§ WORKING DATA
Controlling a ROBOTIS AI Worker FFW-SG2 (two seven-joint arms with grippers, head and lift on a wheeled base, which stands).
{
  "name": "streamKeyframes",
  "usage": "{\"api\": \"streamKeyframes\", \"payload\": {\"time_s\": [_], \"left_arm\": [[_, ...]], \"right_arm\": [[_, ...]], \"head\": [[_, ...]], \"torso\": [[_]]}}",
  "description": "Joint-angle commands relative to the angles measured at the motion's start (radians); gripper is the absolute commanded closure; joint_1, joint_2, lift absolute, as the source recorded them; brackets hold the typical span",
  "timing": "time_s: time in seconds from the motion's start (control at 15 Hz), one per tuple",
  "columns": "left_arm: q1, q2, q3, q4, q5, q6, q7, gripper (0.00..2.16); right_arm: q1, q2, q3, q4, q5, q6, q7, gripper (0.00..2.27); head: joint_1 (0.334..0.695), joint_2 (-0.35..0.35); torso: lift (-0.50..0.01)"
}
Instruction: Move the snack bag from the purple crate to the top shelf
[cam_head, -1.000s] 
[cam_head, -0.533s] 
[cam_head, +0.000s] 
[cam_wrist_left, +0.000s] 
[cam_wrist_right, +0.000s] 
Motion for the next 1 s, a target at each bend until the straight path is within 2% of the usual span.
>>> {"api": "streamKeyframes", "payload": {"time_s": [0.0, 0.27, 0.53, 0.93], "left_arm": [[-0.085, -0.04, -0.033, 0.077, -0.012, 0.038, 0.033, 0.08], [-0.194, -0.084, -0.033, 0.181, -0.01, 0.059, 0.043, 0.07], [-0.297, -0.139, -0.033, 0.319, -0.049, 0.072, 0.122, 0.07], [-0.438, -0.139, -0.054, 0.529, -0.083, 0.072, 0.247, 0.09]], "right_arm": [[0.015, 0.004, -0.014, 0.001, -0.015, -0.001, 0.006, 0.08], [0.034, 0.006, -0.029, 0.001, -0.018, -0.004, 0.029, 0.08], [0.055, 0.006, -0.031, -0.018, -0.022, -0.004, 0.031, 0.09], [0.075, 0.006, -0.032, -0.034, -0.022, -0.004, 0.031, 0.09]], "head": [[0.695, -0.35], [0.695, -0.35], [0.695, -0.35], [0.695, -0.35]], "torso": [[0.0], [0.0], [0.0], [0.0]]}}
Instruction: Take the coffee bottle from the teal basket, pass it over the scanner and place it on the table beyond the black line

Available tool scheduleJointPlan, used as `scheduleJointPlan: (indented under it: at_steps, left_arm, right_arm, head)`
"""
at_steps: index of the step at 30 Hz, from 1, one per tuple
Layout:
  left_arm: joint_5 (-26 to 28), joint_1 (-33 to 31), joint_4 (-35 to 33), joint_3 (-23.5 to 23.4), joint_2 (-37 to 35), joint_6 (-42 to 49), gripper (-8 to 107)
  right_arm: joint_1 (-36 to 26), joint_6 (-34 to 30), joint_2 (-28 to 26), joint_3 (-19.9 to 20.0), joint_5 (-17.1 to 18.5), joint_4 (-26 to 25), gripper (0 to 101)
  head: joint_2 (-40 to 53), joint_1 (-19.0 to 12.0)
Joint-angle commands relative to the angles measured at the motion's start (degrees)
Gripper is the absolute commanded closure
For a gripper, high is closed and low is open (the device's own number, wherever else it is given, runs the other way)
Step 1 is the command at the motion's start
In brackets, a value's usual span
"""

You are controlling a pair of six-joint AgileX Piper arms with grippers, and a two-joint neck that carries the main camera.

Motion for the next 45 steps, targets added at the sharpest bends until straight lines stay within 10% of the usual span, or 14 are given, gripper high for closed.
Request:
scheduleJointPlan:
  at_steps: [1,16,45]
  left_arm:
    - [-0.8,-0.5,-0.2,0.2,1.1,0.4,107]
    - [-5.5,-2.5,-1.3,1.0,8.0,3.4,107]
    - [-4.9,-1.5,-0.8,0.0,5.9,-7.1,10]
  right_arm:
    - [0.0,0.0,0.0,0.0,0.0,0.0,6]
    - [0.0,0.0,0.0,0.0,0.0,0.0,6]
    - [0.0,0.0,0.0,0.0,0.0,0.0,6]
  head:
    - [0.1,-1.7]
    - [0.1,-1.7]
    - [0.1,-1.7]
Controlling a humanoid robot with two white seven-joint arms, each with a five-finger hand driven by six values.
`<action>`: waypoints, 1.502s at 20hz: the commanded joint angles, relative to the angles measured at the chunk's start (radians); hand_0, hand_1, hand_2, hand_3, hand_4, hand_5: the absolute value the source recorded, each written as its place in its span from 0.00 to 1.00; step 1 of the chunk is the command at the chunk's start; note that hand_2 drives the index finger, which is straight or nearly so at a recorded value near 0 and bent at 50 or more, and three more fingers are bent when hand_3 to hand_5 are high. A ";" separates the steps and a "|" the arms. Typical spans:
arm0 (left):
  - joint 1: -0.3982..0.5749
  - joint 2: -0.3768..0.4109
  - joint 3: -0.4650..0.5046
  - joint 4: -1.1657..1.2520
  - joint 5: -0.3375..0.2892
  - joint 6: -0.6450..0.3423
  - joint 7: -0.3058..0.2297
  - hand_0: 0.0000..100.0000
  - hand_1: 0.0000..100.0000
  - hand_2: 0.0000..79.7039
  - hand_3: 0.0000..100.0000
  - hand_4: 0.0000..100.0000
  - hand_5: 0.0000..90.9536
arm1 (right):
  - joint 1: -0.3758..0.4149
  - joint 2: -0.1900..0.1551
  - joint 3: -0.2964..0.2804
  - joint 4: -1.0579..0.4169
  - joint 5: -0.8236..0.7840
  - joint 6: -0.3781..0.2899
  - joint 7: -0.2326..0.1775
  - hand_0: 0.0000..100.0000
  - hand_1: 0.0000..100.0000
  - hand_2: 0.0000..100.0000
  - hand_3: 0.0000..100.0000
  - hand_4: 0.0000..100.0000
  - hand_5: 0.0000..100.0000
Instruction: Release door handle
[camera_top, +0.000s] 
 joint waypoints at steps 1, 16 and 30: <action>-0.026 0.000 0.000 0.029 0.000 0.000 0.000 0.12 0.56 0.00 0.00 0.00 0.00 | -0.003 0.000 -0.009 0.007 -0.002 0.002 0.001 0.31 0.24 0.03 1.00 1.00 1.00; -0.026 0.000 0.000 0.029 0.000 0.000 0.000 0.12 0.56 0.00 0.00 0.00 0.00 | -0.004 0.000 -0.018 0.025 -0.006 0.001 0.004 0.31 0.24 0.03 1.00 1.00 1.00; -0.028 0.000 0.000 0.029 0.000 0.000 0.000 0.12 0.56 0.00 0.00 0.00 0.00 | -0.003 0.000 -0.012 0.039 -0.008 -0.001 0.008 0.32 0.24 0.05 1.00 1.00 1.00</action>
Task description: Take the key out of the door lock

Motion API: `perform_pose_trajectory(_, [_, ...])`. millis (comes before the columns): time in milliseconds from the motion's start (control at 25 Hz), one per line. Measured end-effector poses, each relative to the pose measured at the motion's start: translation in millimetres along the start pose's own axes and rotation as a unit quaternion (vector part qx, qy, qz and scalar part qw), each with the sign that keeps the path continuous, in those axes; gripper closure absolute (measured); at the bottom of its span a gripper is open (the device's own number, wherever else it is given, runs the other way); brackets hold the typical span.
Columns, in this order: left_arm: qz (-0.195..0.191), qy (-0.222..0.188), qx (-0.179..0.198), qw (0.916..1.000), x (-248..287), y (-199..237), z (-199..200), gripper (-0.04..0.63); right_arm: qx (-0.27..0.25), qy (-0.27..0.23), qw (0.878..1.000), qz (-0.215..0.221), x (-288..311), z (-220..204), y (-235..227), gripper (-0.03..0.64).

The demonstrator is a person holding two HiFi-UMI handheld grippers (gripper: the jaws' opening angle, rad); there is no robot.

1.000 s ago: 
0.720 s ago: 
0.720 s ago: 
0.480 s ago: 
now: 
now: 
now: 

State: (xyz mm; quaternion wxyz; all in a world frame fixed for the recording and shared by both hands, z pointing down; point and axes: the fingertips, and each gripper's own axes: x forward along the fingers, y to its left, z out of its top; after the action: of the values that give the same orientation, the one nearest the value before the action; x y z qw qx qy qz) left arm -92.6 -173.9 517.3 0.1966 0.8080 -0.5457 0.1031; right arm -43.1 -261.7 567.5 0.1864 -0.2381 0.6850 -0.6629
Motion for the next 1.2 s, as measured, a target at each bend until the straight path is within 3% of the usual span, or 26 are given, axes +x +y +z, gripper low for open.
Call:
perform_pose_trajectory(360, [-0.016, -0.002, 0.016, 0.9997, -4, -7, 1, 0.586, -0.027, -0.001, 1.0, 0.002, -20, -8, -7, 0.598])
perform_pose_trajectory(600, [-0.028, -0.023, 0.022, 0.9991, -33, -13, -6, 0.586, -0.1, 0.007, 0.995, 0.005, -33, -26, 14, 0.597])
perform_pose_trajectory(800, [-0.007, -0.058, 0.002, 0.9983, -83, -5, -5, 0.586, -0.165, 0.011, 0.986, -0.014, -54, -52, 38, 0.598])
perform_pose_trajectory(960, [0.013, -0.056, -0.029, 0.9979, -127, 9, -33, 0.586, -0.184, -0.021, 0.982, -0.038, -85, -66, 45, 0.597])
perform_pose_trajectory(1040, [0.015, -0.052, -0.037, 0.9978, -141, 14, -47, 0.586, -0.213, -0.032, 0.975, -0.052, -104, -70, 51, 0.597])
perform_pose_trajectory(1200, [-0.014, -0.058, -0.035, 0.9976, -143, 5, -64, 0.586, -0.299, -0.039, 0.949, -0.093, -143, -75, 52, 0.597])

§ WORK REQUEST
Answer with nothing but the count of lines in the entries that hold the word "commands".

§ ANSWER SECTION
2